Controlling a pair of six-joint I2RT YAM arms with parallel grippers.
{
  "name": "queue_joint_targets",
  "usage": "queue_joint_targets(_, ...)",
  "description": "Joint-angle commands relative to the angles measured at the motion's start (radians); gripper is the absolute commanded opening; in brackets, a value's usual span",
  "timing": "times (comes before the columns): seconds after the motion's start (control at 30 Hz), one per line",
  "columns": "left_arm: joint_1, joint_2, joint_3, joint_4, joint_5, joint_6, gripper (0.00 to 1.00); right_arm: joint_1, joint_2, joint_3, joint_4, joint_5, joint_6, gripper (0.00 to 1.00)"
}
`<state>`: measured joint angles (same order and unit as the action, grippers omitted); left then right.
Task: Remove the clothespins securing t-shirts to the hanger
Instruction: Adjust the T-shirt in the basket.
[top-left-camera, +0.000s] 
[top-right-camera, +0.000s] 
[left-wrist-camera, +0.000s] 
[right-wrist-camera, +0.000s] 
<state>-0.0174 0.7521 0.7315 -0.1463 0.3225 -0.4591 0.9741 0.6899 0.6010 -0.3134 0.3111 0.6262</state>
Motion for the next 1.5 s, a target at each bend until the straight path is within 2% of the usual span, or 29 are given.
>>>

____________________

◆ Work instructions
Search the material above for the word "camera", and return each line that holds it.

◆ Answer to this exercise
[top-left-camera, +0.000s] 
[top-right-camera, +0.000s] 
[left-wrist-camera, +0.000s] 
[right-wrist-camera, +0.000s] 

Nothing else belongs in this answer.